#### Description of the task
Exactly reproduce the lines of the listing below from the one containing "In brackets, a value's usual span" through the one containing "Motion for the". Skip the images.

-- Data provided follows --

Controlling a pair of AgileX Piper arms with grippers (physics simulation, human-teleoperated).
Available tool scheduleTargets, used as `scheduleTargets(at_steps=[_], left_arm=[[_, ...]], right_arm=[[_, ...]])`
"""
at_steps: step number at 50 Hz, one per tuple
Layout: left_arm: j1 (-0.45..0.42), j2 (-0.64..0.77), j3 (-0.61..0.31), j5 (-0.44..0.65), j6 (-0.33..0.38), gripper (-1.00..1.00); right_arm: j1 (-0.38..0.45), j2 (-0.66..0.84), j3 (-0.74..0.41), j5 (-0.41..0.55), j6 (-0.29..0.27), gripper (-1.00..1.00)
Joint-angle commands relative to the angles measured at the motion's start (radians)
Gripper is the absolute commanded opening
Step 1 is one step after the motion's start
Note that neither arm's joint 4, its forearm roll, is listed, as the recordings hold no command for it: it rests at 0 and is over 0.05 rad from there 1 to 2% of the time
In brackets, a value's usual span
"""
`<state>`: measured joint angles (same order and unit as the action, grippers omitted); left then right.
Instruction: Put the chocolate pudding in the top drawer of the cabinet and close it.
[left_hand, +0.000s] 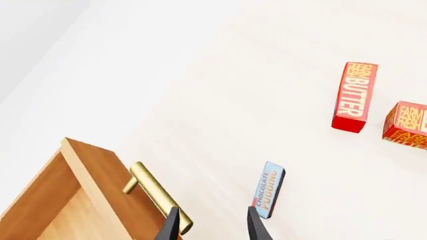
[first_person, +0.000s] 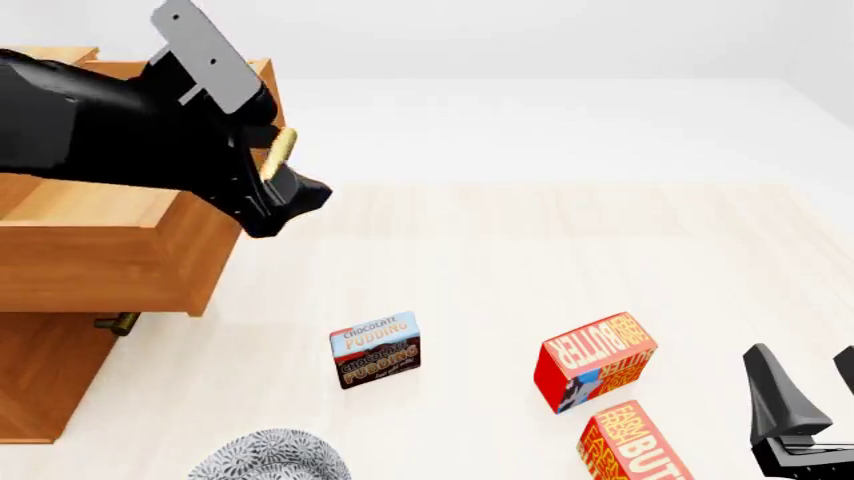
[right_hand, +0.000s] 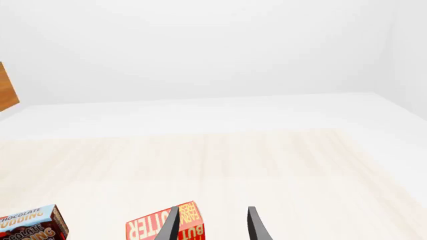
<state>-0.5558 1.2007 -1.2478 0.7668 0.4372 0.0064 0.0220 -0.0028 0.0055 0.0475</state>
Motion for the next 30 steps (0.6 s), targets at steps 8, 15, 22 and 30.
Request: scheduleTargets(at_steps=[8, 15, 22, 30], left_arm=[[-0.040, 0.089, 0.126, -0.155, -0.020, 1.00], [-0.061, 0.125, 0.135, -0.174, -0.043, 1.00], [-0.096, 0.164, 0.164, -0.209, -0.079, 1.00], [-0.113, 0.207, 0.183, -0.241, -0.104, 1.00]], right_arm=[[-0.001, -0.003, 0.000, -0.001, -0.007, 1.00], [-0.001, -0.003, 0.000, -0.001, -0.007, 1.00], [-0.001, -0.003, 0.000, -0.001, -0.007, 1.00], [-0.001, -0.003, 0.000, -0.001, -0.007, 1.00]])
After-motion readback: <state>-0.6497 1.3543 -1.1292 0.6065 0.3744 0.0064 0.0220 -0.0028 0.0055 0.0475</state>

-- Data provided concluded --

#### Response area
In brackets, a value's usual span
"""
`<state>`: measured joint angles (same order and unit as the action, grippers omitted); left then right.
Instruction: Put the chocolate pudding in the top drawer of the cabinet and close it.
[left_hand, +0.000s] 
[first_person, +0.000s] 
[right_hand, +0.000s] 
<state>-0.5558 1.2007 -1.2478 0.7668 0.4372 0.0064 0.0220 -0.0028 0.0055 0.0475</state>
Motion for the next 30 steps (0.6 s), targets at steps 8, 15, 22 and 30.

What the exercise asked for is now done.